Когда у женщины задрожала верхняя губа, обнажая десну, Лейла уже знала, чем это закончится. И всё равно внутри что-то неприятно сжалось. Не от жалости. От предсказуемости. От необходимости сейчас сидеть здесь и выдерживать ещё один чужой срыв целиком — с влажными звуками, сбившимся дыханием, с этим отвратительным моментом, когда взрослый человек уже не говорит, а издаёт звуки, которых сам стыдится.
Женщина ещё пыталась держаться. Она поднесла платок ко рту слишком резко, почти ударила им себя по губам, будто можно было заткнуть не истерику, а саму возможность её появления. Но дыхание уже сорвалось. Рот дёрнулся ещё раз. Потом ещё. И когда она начала уже не говорить, а слабо подвывать в ладони, всё стало окончательно предсказуемо. И в этот момент Лейла ощутила только знакомое, давящее раздражение. Оно приходило раньше, чем она успевала назвать его про себя. Челюсть напрягалась. Плечи каменели. Ей всегда хотелось в такие секунды сделать что-нибудь физически точное и бессмысленно аккуратное: выровнять бумаги, убрать со стола лишнее, поправить край салфетки. Как будто чужой распад можно хоть чем-то уравновесить.

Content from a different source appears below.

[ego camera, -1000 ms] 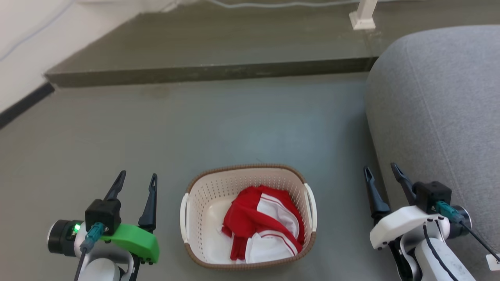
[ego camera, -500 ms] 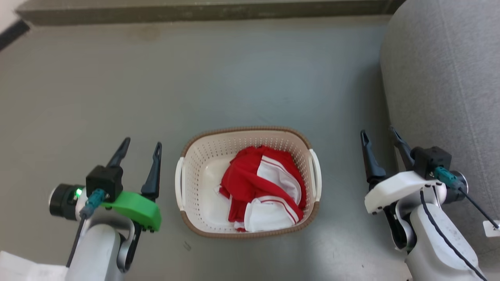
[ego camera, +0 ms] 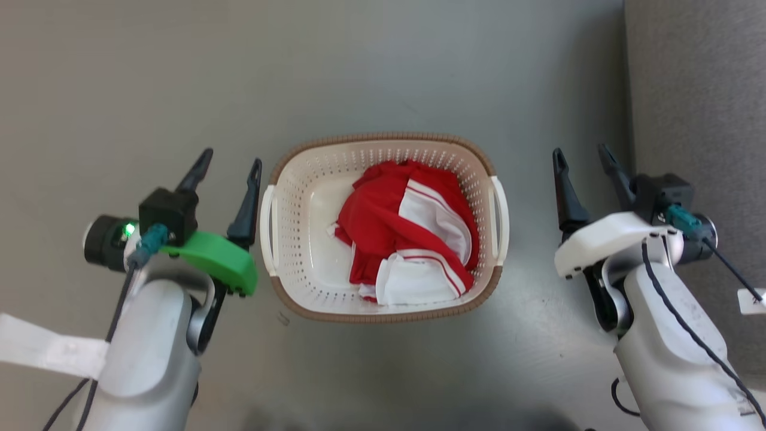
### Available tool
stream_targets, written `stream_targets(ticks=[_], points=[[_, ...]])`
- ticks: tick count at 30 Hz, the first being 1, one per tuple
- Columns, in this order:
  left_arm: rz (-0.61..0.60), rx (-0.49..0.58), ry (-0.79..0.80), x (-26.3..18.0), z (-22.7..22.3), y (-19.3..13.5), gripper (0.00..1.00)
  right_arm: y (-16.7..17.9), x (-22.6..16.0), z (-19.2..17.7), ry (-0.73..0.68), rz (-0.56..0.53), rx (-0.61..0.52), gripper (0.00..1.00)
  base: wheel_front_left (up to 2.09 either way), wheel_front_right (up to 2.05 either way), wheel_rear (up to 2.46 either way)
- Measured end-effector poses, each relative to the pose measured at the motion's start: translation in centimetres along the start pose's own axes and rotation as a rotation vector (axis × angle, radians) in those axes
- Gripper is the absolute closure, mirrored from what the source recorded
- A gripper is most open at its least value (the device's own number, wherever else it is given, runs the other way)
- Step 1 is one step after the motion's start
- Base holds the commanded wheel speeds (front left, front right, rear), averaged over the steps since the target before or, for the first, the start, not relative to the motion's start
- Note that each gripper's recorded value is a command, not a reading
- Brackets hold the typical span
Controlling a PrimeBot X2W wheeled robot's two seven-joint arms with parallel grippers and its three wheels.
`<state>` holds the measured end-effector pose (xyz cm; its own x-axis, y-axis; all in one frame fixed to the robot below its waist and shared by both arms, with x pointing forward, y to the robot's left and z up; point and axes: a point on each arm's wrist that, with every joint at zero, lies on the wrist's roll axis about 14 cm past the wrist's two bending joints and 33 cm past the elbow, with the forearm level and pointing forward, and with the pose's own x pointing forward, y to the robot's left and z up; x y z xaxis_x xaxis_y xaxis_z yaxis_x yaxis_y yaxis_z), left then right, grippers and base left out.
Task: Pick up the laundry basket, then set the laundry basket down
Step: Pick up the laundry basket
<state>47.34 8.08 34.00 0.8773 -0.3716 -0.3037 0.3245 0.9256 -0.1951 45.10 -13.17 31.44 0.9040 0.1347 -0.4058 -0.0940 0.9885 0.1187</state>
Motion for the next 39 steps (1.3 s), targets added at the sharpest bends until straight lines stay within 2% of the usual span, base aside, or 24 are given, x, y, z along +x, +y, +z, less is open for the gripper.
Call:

Она не была жестокой. Просто чужой срыв не превращал её автоматически в человека, обязанного это выдерживать. Она была гинекологом. Её задачей был протокол, чистота манипуляций и точность диагноза, а не сопли на бланках направлений. Она не любила, когда от неё ждали «понимания». Особенно если плакали так, будто слёзы могли изменить уровень ХГЧ в крови или отменить патологию.
Пациентка всё ещё плакала, уткнувшись в ладони, уже даже не пытаясь говорить. Платок намокал у рта. На шее проступили пятна. От туши под глазами появилось что-то серое, грязноватое, не трагическое, а просто неопрятное. И именно это почему-то раздражало сильнее остального — не боль, не страх, а то, как быстро любой человеческий срыв становится физиологией.
Лейла медленно выровняла ручку на столе, двигая её до тех пор, пока та не легла в идеальную параллель с краем ноутбука. Сдвинула ещё на миллиметр. И ещё. Металл колпачка был холодным. Это ощущение было настоящим, в отличие от всего остального. Лейла мельком посмотрела на часы — не из жестокости, а потому что время продолжало идти независимо от чужих срывов.
— Выпейте воды, — сказала она наконец тем ровным голосом, который обычно действовал на людей лучше любых утешений.
Женщина кивнула слишком быстро, как кивают виноватые. Лейла уже знала это выражение. Через минуту человек начнёт извиняться за слёзы, за слабость, за потраченное время, будто это не она сейчас сидела перед диагнозом, а диагноз перед ней.